--- Collected data Enclosed Below ---

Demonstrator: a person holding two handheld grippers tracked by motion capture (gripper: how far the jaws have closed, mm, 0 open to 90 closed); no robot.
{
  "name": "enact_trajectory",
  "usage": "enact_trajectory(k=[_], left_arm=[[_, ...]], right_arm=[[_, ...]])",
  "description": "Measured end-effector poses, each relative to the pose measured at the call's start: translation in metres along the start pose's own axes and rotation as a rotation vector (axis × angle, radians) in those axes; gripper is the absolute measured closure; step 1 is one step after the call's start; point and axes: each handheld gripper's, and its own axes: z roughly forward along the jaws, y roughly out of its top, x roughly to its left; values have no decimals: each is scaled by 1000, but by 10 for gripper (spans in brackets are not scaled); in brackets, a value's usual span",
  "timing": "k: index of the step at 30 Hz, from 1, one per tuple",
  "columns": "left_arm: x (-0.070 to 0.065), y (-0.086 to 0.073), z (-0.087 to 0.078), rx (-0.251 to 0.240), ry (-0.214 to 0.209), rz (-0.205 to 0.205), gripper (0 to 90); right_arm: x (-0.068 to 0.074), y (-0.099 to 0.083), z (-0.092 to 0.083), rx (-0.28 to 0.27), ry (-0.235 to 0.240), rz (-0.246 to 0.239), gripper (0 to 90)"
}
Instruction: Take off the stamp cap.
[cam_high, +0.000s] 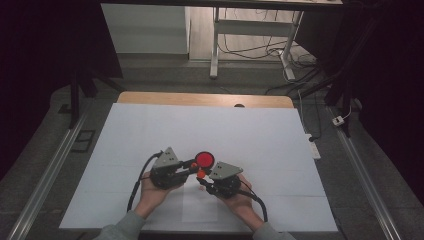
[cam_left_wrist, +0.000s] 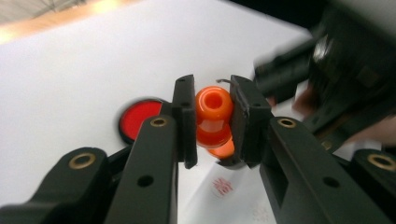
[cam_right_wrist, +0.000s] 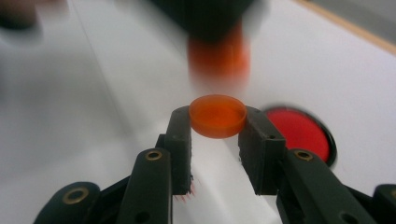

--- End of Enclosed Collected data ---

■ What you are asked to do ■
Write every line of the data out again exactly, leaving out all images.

■ Result of the task ■
Demonstrator: a person holding two handheld grippers tracked by motion capture (gripper: how far the jaws have closed, mm, 0 open to 90 closed); no robot.
{
  "name": "enact_trajectory",
  "usage": "enact_trajectory(k=[_], left_arm=[[_, ...]], right_arm=[[_, ...]])",
  "description": "Measured end-effector poses, each relative to the pose measured at the call's start: translation in metres along the start pose's own axes and rotation as a rotation vector (axis × angle, radians) in those axes; gripper is the absolute measured closure; step 1 is one step after the call's start; point and axes: each handheld gripper's, and its own axes: z roughly forward along the jaws, y roughly out of its top, x roughly to its left; values have no decimals: each is scaled by 1000, but by 10 for gripper (spans in brackets are not scaled); in brackets, a value's usual span",
  "timing": "k: index of the step at 30 Hz, from 1, one per tuple",
  "columns": "left_arm: x (-0.070 to 0.065), y (-0.086 to 0.073), z (-0.087 to 0.078), rx (-0.251 to 0.240), ry (-0.214 to 0.209), rz (-0.205 to 0.205), gripper (0 to 90); right_arm: x (-0.068 to 0.074), y (-0.099 to 0.083), z (-0.092 to 0.083), rx (-0.28 to 0.27), ry (-0.235 to 0.240), rz (-0.246 to 0.239), gripper (0 to 90)"
}
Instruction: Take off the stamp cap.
[cam_high, +0.000s] 
[cam_left_wrist, +0.000s] 
[cam_right_wrist, +0.000s] 

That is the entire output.